Tuesday 28 May 2013

Root Cause Analysis

Does knowing the cause of ALS lead to a cure? If history is any reflection of the answer to this question, then the answer is "not very quickly". That's because this baffling disease is linked to so many other issues, to so many other potential triggers as to make it, to quote that great statesman Winston Churchill when asked about Russia, "a riddle wrapped in a mystery inside an enigma".

In August, 2011, the ALS world was put all aflutter with the new that a study by the Feinberg School of Medicine at Northwestern University had uncovered a common cause of all forms of ALS. The study found that the "basis of the disorder is a broken down protein recycling system in the neurons of the spinal cord and the brain."

"Feinberg scientists found the cause of ALS by discovering a protein, ubiquilin2, whose critical job is to recycle damaged or misfolded proteins in motor and cortical neurons and shuttle them off to be reprocessed."

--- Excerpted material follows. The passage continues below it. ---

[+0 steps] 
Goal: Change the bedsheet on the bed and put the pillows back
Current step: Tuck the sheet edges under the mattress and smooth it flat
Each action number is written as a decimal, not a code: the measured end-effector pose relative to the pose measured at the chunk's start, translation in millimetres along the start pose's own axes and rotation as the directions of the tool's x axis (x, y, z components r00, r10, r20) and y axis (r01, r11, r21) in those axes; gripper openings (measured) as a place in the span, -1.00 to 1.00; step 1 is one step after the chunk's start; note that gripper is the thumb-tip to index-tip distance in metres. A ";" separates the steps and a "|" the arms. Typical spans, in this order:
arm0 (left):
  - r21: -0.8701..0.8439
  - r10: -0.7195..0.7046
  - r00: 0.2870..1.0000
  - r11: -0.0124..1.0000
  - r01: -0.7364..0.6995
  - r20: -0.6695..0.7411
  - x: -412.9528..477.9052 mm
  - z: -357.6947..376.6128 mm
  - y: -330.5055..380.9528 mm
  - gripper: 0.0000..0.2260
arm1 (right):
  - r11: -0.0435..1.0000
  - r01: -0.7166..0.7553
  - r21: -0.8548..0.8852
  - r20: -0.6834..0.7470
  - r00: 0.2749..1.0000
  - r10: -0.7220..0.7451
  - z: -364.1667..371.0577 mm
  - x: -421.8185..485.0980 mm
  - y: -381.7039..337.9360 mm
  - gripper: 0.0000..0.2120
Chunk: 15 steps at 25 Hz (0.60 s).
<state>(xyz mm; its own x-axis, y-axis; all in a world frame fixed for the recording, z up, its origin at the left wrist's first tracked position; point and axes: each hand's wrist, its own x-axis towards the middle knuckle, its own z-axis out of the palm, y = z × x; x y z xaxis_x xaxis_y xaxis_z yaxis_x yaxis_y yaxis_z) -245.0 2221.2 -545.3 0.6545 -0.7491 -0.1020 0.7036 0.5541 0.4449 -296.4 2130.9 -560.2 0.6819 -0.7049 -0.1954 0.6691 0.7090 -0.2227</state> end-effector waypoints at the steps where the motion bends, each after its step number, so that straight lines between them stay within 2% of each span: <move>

The study further found that "ubiquilin2 isn't doing its job. As a result, the damaged proteins and ubiquilin2 loiter and accumulate in the motor neurons in the spinal cord and cortical and hippocampal neurons in the brain." In other words the proteins aren't working; they're just hanging around like unemployed waste transfer station workers.

There were articles heralding the potential for a cure and urgings from various quarters for new studies and research. Two years have passed since then and still no cure has been found. Still no treatments have been uncovered. Still no success with drugs and other therapies. This is not particularly surprising. In something as complex as neurodegenerative disease, a cure based on a single element is highly unlikely in a short period of time, nothing short of a miracle, that miracle we all pray for daily.

It is not enough to know that the protein recycling system is failing, there has to be a way to re-trigger the failed system. Researchers need to find out what causes the system to fail and how to link treatment to reversing that underlying cause. It's your basic root cause analysis, asking why after why after why.

On May 26, 2013, Stanford University School of Medicine released a study which "identified mutations in several new genes that might be associated with the development of spontaneously occurring cases of the neurodegenerative disease known as amyotrophic lateral sclerosis, or ALS." Please note the use of the word "might" in that statement. At a minimum this new discovery helps researchers look more closely and improve the efficiency of their research.

Once again researchers are narrowing the focus. Yet once again they need to dig deeper, further investigating the failed protein sequence that these genetic mutations can trigger and the amino acids that are critical in the functioning of these failed proteins. We have a cause and researchers are looking ever more deeply into the why behind that cause. It is still tantalizingly just beyond our grasp.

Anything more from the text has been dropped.